** TASK TO COMPLETE **
Reproduce exactly, and only, the lines below from the one containing "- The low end" through the one containing "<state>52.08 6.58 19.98".

(Records contained in a dataset)
==*==

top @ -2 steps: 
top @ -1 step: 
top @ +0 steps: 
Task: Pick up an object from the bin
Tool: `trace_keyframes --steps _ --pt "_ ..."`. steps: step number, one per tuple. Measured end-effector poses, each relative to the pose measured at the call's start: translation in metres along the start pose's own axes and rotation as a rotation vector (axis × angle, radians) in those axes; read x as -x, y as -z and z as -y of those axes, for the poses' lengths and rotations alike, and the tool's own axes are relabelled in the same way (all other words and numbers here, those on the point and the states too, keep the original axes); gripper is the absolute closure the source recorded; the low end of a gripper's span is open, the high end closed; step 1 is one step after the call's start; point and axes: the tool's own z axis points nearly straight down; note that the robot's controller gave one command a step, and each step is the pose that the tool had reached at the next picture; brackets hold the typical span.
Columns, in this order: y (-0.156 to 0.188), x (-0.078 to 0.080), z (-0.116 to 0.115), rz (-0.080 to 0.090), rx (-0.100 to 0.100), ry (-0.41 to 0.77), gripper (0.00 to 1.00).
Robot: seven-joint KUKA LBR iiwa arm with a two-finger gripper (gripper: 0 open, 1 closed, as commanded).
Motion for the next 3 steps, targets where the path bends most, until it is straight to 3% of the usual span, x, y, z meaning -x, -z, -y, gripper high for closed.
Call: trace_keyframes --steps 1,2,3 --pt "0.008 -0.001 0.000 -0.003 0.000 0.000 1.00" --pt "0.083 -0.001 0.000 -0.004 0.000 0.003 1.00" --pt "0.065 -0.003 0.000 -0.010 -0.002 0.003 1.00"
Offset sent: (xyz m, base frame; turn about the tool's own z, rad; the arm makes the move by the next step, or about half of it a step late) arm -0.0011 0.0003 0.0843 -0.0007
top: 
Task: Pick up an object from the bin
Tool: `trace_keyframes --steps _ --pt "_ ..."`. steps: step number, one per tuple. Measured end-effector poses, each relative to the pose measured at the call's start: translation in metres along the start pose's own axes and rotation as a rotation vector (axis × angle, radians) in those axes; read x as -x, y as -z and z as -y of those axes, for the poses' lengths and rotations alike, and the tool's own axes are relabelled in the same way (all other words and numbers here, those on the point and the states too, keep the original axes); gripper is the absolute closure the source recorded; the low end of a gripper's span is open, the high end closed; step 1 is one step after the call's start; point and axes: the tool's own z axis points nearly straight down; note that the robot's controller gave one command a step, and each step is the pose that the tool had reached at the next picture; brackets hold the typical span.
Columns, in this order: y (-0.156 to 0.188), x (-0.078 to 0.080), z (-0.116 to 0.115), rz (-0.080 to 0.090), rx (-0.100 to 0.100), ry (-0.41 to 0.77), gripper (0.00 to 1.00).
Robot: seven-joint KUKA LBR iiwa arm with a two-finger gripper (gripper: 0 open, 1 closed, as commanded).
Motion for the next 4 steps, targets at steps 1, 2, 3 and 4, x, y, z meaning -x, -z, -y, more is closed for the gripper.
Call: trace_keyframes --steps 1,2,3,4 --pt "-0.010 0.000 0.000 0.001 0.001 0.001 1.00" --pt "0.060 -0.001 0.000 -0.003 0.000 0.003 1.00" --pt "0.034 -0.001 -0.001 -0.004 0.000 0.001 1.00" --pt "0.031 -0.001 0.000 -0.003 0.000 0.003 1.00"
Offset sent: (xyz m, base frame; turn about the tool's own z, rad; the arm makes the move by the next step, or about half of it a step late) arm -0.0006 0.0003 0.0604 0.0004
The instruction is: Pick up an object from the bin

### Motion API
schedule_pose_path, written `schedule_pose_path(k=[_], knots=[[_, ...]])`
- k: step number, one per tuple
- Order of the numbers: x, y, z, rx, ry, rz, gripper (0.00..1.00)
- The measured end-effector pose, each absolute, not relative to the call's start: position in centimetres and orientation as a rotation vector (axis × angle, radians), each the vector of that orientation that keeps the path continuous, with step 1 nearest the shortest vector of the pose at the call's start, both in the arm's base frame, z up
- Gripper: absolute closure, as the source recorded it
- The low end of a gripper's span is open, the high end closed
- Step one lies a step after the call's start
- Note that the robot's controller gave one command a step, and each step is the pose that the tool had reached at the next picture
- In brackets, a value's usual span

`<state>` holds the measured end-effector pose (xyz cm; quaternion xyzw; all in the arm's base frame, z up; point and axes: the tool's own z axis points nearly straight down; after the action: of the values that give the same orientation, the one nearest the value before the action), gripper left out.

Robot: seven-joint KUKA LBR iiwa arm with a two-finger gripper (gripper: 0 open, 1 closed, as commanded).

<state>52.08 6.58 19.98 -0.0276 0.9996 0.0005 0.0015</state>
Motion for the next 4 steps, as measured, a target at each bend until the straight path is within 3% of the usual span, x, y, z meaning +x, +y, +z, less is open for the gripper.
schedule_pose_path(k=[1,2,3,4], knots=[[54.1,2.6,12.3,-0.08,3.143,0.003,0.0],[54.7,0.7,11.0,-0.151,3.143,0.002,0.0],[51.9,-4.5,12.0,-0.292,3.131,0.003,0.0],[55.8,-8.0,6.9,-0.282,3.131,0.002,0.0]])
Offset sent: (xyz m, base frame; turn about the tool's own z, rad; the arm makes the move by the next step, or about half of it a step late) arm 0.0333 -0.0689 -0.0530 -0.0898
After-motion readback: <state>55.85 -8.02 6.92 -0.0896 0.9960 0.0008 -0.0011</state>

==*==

** YOUR SOLUTION **
- The low end of a gripper's span is open, the high end closed
- Step one lies a step after the call's start
- Note that the robot's controller gave one command a step, and each step is the pose that the tool had reached at the next picture
- In brackets, a value's usual span

`<state>` holds the measured end-effector pose (xyz cm; quaternion xyzw; all in the arm's base frame, z up; point and axes: the tool's own z axis points nearly straight down; after the action: of the values that give the same orientation, the one nearest the value before the action), gripper left out.

Robot: seven-joint KUKA LBR iiwa arm with a two-finger gripper (gripper: 0 open, 1 closed, as commanded).

<state>52.08 6.58 19.98 -0.0276 0.9996 0.0005 0.0015</state>

No other output is needed; the exercise is complete.